Alessio Sanavia
- Born: 18 September 1996 (age 29) Dolo, Italy
- Height: 1.79 m (5 ft 10+1⁄2 in)
- Weight: 114 kg (18.0 st; 251 lb)

Rugby union career
- Position: Prop
- Current team: Rovigo Delta

Youth career
- Valsugana Padova

Senior career
- Years: Team / Apps / (Points)
- 2016−2019: Valsugana Padova / 4 / (0)
- 2019–2022: Valorugby Emilia / 43 / (15)
- 2022–2024: Zebre Parma / 10 / (0)
- 2024–: Rovigo Delta
- Correct as of 24 Dec 2022

= Alessio Sanavia =

Italian rugby union player (born 1996)

Alessio Sanavia (born 18 September 1996) is an Italian rugby union player, currently playing for Italian Serie A Elite side Rovigo Delta. His preferred position is prop.

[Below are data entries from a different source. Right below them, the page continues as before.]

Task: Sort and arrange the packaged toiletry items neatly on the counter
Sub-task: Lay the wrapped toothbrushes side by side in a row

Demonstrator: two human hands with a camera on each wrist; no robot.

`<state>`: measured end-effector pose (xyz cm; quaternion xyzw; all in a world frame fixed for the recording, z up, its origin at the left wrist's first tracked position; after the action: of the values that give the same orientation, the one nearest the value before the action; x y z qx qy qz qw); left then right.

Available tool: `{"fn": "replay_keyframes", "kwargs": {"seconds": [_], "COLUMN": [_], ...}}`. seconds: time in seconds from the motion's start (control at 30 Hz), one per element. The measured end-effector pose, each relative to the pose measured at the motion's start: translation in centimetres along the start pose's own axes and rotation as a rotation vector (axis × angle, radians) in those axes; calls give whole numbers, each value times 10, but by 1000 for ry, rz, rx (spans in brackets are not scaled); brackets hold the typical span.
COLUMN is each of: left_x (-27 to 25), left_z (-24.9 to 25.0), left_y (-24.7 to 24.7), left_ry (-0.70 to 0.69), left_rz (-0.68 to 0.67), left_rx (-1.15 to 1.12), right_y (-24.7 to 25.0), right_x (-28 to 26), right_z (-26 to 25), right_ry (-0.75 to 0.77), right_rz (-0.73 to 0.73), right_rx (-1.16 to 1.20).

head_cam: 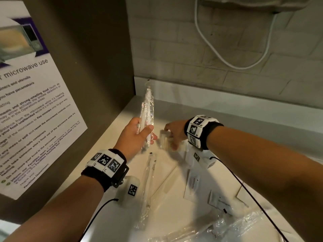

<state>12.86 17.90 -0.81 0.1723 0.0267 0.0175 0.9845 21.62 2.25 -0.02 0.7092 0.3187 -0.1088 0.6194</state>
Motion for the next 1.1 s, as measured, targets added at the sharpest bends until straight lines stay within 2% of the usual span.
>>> {"fn": "replay_keyframes", "kwargs": {"seconds": [0.07, 0.13, 0.2, 0.33, 0.5, 0.7, 0.77, 0.9, 1.1], "left_x": [2, 4, 5, 5, 4, -2, -7, -18, -35], "left_z": [0, -1, -1, -3, 3, 17, 19, 31, 44], "left_y": [0, 1, 1, -2, -8, -18, -21, -30, -50], "left_ry": [4, 4, 7, -4, -26, -88, -107, -129, -161], "left_rz": [-4, -1, -6, -17, -15, -19, -27, -42, -47], "left_rx": [6, 26, 35, 61, 78, 123, 135, 123, 151], "right_y": [-8, -24, -27, -8, -14, -21, -26, -27, -20], "right_x": [32, 92, 108, 9, -14, -23, -31, -54, -105], "right_z": [13, 40, 44, -7, -2, 2, 5, 23, 52], "right_ry": [-63, -53, -46, -10, 24, 43, 104, 127, 114], "right_rz": [3, -24, -66, 38, 81, 76, 115, 179, 249], "right_rx": [-85, -143, -184, -288, -84, -234, -147, 121, 214]}}
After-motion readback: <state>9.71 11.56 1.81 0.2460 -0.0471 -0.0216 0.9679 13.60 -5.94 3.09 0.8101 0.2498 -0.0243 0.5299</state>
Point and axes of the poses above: each hand's wrist, its own x-axis towards the middle knuckle, its own y-axis out of the back of the hand, z = x × y, the point moved 1 cm from there along x, towards the middle knuckle, and after that the axes turned 12 degrees about x, right-handed, at the moved point
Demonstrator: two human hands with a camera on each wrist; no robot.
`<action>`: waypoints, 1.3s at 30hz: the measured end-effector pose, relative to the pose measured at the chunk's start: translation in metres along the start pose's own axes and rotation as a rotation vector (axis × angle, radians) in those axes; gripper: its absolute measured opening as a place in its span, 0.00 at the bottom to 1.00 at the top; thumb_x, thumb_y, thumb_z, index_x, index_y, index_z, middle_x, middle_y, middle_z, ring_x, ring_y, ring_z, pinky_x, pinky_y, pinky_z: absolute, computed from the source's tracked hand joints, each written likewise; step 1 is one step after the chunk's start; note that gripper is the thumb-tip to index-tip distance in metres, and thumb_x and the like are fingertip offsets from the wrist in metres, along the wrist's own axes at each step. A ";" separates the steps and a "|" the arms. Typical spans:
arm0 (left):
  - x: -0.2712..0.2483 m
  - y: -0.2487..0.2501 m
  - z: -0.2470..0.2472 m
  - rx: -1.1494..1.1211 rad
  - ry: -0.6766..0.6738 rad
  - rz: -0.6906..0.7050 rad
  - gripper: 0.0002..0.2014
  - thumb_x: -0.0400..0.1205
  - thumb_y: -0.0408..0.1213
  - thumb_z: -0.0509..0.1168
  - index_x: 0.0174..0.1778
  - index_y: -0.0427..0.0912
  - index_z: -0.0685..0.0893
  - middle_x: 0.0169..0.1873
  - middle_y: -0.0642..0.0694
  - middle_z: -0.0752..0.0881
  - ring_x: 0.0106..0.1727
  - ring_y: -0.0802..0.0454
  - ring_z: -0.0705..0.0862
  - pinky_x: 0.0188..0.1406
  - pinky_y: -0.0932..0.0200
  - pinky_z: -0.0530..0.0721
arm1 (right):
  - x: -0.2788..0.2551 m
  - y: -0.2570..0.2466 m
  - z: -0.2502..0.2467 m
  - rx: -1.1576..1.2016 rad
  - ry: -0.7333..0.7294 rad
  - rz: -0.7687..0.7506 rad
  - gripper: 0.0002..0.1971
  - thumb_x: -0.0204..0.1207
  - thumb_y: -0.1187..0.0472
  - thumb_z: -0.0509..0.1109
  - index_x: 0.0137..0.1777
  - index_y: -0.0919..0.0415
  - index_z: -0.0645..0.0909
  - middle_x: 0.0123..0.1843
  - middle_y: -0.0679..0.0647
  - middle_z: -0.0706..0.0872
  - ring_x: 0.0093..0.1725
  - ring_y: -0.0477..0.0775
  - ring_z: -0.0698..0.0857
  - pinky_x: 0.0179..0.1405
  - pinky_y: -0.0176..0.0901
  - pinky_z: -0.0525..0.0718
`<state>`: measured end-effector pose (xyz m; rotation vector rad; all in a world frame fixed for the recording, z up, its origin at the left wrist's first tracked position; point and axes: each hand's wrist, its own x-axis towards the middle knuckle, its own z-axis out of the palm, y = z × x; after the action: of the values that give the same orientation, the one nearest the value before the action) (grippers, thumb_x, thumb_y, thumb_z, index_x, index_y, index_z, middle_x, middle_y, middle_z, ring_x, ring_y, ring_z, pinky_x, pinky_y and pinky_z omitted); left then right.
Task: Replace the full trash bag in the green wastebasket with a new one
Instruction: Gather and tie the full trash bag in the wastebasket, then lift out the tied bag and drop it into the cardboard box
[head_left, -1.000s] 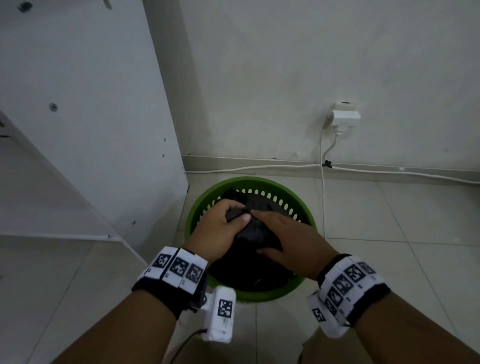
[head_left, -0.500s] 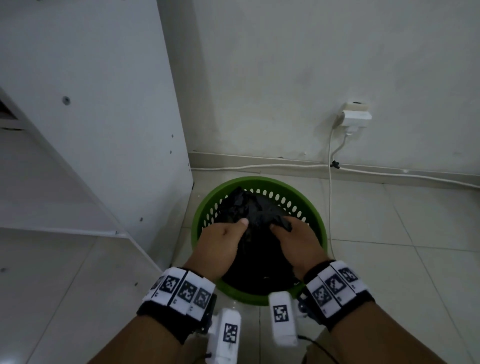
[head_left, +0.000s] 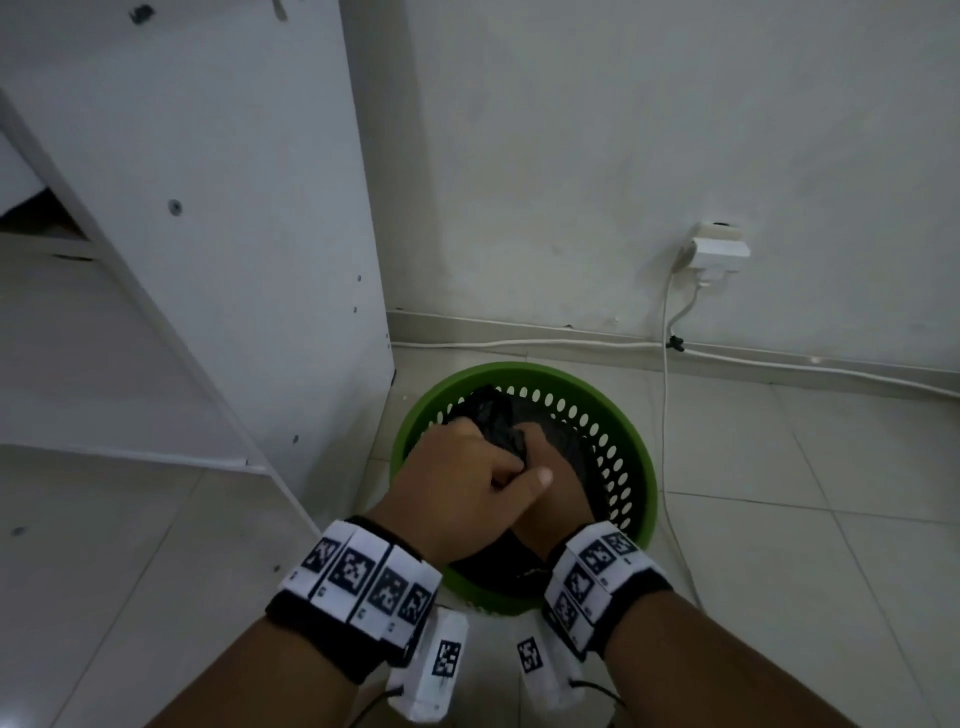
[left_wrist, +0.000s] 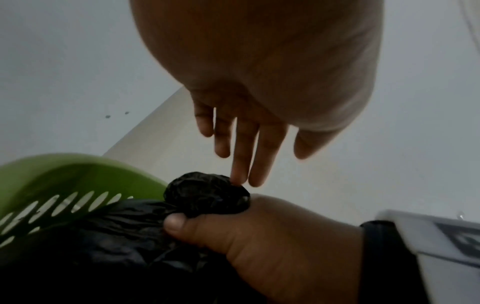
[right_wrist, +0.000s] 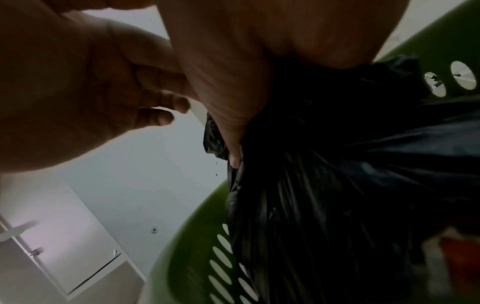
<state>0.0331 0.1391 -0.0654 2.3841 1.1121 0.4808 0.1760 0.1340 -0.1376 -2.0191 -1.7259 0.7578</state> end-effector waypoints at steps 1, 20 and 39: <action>-0.001 -0.003 -0.001 0.104 0.082 0.044 0.28 0.84 0.61 0.51 0.31 0.48 0.85 0.27 0.53 0.83 0.39 0.52 0.76 0.43 0.49 0.78 | 0.001 -0.002 -0.004 -0.050 -0.026 -0.019 0.23 0.82 0.53 0.65 0.74 0.60 0.67 0.61 0.56 0.84 0.58 0.59 0.85 0.51 0.46 0.80; -0.068 -0.060 0.066 -0.408 -0.123 -0.628 0.91 0.33 0.70 0.85 0.79 0.66 0.22 0.80 0.46 0.67 0.79 0.49 0.70 0.76 0.43 0.77 | -0.017 0.003 -0.013 1.021 0.028 0.240 0.09 0.79 0.56 0.74 0.57 0.54 0.88 0.53 0.55 0.93 0.54 0.59 0.91 0.61 0.62 0.87; -0.048 -0.025 0.050 -0.223 -0.262 -0.558 0.88 0.48 0.68 0.84 0.82 0.42 0.21 0.80 0.48 0.74 0.76 0.51 0.77 0.73 0.54 0.78 | -0.079 -0.007 -0.078 1.071 0.117 -0.080 0.12 0.79 0.61 0.74 0.62 0.57 0.86 0.57 0.54 0.92 0.58 0.56 0.90 0.60 0.53 0.87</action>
<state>0.0127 0.1021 -0.1263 1.7778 1.4367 0.0877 0.2108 0.0622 -0.0602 -1.1993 -0.9515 1.1649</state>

After tree seasons with Top10 team Valorugby Emilia, Sanavia signed for Zebre Parma in May 2022 ahead of the 2022–23 United Rugby Championship He made his debut in Round 5 of the 2022–23 season against the .
He played with Zebre Parma in United Rugby Championship until 2023–24 season.

On 9 December 2023 he was called in Italy Under 23 squad for test series against IRFU Combined Academies.